View Full Version : the crawl stroke simplified

March 17th, 2002, 02:45 AM
Now that the Ides of March are far enough behind us I feel safe in reducing to one sentence the secret of the crawl stroke. But first, I gotta make some introductory remarks.

Doc Counsilman stated it in its simplist alliteration: ALLWAYS ACCENT ACCELLERATION.

I have given this a lot of thought and practice through the recent years, along with video study of the current world class men freestylers. Also chance thoughts from many coaches in recent publications, whose names I won't mention for fear of leaving out the most important ones, who are several. But I will mention the names of the participants in an archived discussion of what has been recently called the New Australian Crawl. They started with an Edward, a Gil, Jean Stirling, Dick Pitman, Nate Leach, Peter Cruise, Matt Shirely, and Paul Windrath.

Obviously my sentence will not be including all that needs to be known and done, but to me it seems to be helpful. After all it took me years to understand that what Doc meant when he spoke of the "bent arm stroke" was the act of bending the elbow. It was not, as I had assumed, akin to "chokeing up" on a baseball bat.

So, my sentence will merely expand upon Doc's three words for now, with the understanding that there is much more to the subject which will not now mention the swimmers breathing, legs, torso, or anything else, positive or negative.

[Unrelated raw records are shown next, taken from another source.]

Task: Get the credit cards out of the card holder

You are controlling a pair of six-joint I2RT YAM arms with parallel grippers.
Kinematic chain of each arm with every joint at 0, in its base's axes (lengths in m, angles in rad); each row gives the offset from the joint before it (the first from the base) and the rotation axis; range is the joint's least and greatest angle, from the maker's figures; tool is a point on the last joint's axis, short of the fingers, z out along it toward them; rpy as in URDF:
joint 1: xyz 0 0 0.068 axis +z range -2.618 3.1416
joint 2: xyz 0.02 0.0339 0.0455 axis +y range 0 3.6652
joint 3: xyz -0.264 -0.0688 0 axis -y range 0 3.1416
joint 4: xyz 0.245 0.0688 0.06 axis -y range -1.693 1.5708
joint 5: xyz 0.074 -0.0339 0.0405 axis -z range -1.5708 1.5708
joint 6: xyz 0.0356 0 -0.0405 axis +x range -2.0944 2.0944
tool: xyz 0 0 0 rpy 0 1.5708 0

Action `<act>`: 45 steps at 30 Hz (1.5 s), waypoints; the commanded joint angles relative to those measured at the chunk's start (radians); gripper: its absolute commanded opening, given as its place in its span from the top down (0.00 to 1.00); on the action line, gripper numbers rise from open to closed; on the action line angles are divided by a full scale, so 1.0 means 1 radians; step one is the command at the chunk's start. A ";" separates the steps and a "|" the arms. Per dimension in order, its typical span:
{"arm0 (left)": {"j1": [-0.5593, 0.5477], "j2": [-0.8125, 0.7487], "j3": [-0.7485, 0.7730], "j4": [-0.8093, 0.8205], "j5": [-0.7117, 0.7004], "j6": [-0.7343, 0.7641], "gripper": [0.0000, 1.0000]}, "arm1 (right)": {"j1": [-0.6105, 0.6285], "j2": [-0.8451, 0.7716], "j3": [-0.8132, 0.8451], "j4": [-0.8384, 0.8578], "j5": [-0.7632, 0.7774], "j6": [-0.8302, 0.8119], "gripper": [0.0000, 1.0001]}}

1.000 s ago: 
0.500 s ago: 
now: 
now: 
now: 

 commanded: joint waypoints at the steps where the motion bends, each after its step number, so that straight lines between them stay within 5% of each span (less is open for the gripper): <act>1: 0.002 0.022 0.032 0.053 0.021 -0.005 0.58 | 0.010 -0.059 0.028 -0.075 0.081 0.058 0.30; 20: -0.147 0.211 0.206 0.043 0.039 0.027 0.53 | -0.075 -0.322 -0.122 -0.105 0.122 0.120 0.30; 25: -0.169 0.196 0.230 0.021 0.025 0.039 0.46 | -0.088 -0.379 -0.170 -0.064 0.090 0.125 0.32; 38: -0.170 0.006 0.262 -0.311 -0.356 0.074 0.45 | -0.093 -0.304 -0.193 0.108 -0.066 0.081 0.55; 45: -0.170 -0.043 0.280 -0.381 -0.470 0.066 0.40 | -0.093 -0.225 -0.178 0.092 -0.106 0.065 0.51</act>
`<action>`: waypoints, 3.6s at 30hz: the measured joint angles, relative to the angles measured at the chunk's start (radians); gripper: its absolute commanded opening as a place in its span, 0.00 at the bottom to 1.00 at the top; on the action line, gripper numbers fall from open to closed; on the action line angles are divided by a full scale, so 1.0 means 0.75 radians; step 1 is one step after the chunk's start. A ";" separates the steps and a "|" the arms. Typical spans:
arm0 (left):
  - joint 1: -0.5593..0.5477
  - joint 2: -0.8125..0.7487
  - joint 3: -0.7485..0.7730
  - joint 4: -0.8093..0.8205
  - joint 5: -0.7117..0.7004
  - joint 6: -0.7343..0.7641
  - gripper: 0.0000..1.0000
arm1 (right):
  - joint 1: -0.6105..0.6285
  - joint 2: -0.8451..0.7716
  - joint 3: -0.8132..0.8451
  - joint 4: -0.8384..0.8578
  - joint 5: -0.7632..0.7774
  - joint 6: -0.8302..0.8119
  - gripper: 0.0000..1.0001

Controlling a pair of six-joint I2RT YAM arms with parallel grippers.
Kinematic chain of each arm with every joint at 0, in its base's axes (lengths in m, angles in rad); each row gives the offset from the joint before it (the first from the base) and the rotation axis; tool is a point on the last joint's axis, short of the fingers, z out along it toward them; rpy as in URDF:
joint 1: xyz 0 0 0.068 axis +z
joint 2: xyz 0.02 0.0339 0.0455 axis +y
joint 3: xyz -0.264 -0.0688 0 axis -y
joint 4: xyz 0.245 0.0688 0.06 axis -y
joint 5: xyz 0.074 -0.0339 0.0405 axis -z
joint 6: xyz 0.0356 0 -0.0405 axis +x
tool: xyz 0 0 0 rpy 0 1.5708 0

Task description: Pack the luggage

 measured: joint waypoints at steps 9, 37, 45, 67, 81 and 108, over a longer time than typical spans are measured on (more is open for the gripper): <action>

It will be a given that the arms act independently, that is, one at a time, but similarly to the nth degree. So here goes, awkward as it is, complicated by the fact that ya gotta start somewhere.

"The hand in the forward extension, when ready, is made to move through the stroke and recovery phases as fast as possible with all of the consequent glide of the (same) hand extended forward, gliding downward from the surface until it is its turn to stroke again." Always accent accelleration.

To accomplish this many things are involved such as hand pitch, elbow bend, depth, body roll, head position, high elbow (and its double meaning), etc., etc., etc., but enuf for now.